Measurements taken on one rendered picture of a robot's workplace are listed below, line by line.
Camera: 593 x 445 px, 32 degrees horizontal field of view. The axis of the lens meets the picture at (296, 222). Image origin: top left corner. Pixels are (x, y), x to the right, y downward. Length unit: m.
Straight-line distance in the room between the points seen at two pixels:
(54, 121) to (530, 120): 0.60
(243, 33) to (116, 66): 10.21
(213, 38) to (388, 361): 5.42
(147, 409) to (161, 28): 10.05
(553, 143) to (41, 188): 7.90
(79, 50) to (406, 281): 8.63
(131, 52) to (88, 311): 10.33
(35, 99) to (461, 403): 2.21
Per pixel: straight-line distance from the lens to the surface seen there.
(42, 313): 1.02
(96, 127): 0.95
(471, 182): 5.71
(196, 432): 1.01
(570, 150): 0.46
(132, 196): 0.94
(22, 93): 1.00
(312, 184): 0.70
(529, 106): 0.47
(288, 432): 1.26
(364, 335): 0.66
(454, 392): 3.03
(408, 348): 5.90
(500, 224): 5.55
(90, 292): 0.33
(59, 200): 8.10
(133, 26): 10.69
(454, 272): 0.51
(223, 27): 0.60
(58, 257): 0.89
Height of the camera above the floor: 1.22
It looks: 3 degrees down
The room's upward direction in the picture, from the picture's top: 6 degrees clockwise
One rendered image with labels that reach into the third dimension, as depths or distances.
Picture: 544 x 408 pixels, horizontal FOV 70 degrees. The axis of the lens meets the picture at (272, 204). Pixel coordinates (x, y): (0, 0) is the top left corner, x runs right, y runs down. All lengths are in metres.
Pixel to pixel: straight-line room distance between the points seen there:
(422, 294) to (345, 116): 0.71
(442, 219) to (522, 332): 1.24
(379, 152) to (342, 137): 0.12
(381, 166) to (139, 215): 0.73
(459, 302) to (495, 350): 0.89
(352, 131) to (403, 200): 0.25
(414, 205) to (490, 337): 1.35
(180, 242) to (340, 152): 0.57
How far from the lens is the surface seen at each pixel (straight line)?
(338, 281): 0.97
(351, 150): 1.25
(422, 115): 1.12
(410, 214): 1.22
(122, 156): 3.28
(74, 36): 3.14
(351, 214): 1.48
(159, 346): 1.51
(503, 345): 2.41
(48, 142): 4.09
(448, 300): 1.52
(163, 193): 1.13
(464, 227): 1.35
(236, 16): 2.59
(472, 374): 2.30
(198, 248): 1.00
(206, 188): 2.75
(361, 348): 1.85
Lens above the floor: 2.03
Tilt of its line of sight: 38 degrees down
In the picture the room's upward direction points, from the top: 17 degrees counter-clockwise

::::

Preserving every character, copy the records above out again.

Measurements taken on one rendered picture of a robot's workplace are listed below, line by line.
Camera: 593 x 445 px, 32 degrees horizontal field of view. The axis of the lens meets the picture at (296, 222). Image origin: top left corner. Pixels are (x, y), x to the right, y downward. Length unit: m.
Straight-line distance in the room between the points seen at two pixels:
(54, 121) to (530, 120): 0.60
(243, 33) to (116, 66): 10.21
(213, 38) to (388, 361): 5.42
(147, 409) to (161, 28): 10.05
(553, 143) to (41, 188): 7.90
(79, 50) to (406, 281): 8.63
(131, 52) to (88, 311): 10.33
(35, 99) to (461, 403): 2.21
Per pixel: straight-line distance from the lens to the surface seen there.
(42, 313): 1.02
(96, 127): 0.95
(471, 182): 5.71
(196, 432): 1.01
(570, 150): 0.46
(132, 196): 0.94
(22, 93): 1.00
(312, 184): 0.70
(529, 106): 0.47
(288, 432): 1.26
(364, 335): 0.66
(454, 392): 3.03
(408, 348): 5.90
(500, 224): 5.55
(90, 292): 0.33
(59, 200): 8.10
(133, 26): 10.69
(454, 272): 0.51
(223, 27): 0.60
(58, 257): 0.89
Height of the camera above the floor: 1.22
It looks: 3 degrees down
The room's upward direction in the picture, from the picture's top: 6 degrees clockwise
One rendered image with labels that reach into the third dimension, as depths or distances.
Picture: 544 x 408 pixels, horizontal FOV 70 degrees. The axis of the lens meets the picture at (272, 204). Pixel coordinates (x, y): (0, 0) is the top left corner, x runs right, y runs down. All lengths are in metres.
Pixel to pixel: straight-line room distance between the points seen there:
(422, 294) to (345, 116): 0.71
(442, 219) to (522, 332): 1.24
(379, 152) to (342, 137): 0.12
(381, 166) to (139, 215): 0.73
(459, 302) to (495, 350): 0.89
(352, 131) to (403, 200): 0.25
(414, 205) to (490, 337): 1.35
(180, 242) to (340, 152): 0.57
How far from the lens is the surface seen at each pixel (straight line)?
(338, 281): 0.97
(351, 150): 1.25
(422, 115): 1.12
(410, 214): 1.22
(122, 156): 3.28
(74, 36): 3.14
(351, 214): 1.48
(159, 346): 1.51
(503, 345): 2.41
(48, 142): 4.09
(448, 300): 1.52
(163, 193): 1.13
(464, 227): 1.35
(236, 16): 2.59
(472, 374): 2.30
(198, 248): 1.00
(206, 188): 2.75
(361, 348): 1.85
Lens above the floor: 2.03
Tilt of its line of sight: 38 degrees down
In the picture the room's upward direction points, from the top: 17 degrees counter-clockwise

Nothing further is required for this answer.